Transcribe the entries below exactly from their first line through the line containing "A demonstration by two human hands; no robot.", and let no picture into the copy.

■ SOURCE DATA:
================================

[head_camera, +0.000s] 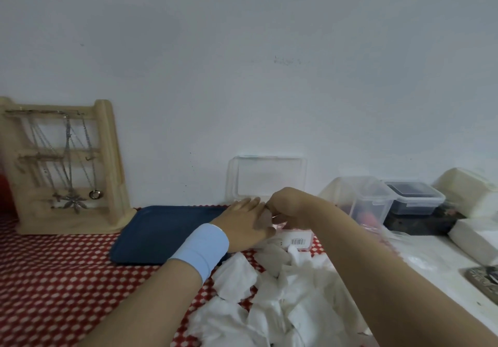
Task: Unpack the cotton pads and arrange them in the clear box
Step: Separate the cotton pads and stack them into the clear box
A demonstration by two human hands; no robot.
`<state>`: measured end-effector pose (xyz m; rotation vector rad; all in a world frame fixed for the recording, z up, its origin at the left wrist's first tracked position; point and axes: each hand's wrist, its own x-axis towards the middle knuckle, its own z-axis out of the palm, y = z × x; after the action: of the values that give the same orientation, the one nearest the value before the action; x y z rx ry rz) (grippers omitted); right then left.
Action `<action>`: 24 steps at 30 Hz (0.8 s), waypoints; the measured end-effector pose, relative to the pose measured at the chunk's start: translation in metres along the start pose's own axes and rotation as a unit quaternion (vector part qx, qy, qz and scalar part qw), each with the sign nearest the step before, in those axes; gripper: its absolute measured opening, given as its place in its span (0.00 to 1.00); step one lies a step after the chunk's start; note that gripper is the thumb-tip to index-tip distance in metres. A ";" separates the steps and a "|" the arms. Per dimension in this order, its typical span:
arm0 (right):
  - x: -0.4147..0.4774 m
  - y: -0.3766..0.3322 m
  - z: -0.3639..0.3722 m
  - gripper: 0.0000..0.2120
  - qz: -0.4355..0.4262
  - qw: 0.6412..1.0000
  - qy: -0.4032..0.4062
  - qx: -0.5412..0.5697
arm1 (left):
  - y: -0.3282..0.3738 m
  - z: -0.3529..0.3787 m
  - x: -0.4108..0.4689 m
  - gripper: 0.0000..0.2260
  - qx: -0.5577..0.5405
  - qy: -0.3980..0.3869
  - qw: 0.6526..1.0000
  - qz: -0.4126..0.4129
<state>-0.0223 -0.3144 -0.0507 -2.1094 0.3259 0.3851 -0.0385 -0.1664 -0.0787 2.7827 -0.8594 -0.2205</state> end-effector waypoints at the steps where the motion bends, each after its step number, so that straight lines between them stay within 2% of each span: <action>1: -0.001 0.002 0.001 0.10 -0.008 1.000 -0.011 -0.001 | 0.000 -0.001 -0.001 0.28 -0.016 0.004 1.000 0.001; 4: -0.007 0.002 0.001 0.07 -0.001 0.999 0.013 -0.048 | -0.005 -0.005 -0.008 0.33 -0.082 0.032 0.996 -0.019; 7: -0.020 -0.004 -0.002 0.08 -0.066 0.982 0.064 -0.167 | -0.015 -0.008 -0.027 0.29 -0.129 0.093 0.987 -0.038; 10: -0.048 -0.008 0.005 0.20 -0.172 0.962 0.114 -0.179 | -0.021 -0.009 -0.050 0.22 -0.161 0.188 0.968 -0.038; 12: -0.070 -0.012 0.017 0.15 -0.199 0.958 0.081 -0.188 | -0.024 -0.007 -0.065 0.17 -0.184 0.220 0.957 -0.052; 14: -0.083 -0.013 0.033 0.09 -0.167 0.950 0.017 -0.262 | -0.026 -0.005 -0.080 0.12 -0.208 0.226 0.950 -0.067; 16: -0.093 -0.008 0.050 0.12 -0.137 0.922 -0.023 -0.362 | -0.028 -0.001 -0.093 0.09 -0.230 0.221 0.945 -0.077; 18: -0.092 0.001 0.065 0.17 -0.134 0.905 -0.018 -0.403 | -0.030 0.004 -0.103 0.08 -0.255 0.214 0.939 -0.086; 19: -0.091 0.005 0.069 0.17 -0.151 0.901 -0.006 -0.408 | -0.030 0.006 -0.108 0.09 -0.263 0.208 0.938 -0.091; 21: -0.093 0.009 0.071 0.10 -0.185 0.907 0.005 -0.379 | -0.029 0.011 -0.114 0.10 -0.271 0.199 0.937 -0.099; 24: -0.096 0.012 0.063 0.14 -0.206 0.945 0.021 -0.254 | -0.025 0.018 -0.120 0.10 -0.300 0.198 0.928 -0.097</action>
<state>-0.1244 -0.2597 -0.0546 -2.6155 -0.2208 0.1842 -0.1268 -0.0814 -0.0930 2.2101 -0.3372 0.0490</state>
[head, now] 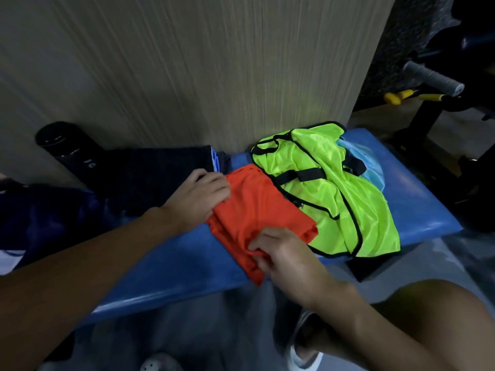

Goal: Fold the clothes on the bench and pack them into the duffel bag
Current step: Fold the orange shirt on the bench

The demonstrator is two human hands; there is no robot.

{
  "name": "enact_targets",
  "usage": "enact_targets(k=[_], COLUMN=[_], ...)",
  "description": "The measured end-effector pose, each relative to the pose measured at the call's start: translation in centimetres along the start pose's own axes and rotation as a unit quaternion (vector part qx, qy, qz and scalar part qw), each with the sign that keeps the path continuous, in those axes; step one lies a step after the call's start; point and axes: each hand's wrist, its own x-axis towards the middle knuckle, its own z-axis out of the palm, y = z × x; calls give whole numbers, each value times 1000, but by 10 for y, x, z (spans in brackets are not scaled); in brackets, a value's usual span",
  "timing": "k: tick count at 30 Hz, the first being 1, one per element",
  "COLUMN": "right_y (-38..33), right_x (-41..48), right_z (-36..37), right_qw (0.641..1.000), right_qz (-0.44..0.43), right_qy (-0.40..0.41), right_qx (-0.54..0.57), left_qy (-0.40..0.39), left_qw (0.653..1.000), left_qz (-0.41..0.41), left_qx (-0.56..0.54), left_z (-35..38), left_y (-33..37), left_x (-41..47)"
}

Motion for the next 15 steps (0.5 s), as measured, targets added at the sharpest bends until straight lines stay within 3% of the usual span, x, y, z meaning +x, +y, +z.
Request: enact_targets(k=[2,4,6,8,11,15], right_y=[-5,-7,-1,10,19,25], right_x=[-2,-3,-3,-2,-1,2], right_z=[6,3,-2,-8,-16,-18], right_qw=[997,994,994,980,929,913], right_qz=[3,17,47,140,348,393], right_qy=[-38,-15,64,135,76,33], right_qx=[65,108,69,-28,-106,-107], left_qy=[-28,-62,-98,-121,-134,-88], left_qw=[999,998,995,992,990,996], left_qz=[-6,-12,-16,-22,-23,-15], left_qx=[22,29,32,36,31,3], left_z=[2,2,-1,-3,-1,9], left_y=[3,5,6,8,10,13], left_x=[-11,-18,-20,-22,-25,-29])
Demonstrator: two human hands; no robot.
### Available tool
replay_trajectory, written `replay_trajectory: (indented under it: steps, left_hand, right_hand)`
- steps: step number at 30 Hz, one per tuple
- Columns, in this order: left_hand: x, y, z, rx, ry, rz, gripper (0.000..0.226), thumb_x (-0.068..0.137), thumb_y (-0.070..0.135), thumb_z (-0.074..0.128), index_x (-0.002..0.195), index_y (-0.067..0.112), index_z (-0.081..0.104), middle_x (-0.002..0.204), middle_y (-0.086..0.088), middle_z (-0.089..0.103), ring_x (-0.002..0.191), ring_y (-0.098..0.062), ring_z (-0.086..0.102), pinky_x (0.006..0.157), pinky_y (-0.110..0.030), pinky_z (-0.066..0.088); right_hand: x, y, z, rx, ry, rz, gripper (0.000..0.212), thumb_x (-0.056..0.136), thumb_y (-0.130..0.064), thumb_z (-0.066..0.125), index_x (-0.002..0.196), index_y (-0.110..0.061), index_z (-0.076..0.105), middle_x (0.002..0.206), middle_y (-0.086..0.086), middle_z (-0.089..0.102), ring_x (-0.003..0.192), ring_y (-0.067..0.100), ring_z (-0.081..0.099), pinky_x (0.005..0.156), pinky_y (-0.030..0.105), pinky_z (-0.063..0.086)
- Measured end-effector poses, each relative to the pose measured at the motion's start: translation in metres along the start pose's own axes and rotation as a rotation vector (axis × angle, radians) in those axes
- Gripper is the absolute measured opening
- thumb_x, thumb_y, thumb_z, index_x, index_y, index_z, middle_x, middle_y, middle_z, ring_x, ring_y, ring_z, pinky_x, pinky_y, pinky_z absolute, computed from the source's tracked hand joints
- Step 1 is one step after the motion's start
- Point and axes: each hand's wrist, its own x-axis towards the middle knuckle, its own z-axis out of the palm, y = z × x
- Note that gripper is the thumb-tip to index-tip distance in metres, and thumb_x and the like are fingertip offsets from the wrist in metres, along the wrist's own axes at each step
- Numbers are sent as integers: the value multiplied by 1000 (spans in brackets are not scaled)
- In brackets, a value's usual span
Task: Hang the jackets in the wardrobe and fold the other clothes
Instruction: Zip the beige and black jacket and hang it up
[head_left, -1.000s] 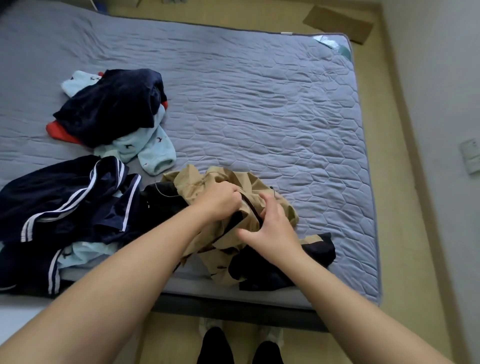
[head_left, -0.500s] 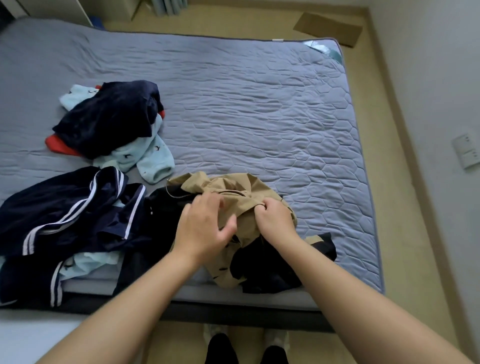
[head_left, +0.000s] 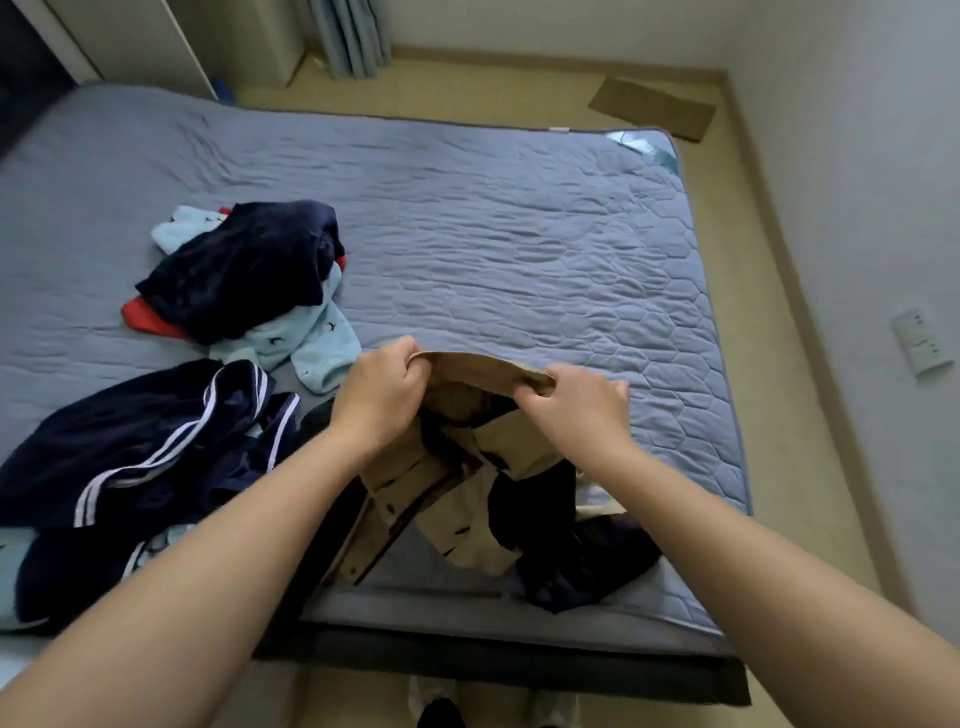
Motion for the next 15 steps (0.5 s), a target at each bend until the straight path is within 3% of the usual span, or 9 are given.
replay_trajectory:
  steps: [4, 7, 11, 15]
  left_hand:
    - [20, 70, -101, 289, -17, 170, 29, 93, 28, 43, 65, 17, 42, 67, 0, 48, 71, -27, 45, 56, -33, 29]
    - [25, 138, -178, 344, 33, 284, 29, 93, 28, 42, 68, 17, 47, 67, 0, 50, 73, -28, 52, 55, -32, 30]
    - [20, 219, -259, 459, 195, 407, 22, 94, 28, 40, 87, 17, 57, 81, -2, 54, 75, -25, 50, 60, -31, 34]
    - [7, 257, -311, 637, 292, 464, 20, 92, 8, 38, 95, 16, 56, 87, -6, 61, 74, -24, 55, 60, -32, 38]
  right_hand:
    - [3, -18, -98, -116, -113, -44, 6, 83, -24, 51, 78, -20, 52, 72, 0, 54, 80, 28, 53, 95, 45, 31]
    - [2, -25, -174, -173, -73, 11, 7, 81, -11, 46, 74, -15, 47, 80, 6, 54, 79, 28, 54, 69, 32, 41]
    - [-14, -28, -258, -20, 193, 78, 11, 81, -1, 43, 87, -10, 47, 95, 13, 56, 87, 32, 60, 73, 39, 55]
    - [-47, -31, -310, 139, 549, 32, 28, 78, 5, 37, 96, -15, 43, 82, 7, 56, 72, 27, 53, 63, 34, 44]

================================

■ WRITTEN RESPONSE:
[head_camera, +0.000s] 
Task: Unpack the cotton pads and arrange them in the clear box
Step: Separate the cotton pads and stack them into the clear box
A demonstration by two human hands; no robot.

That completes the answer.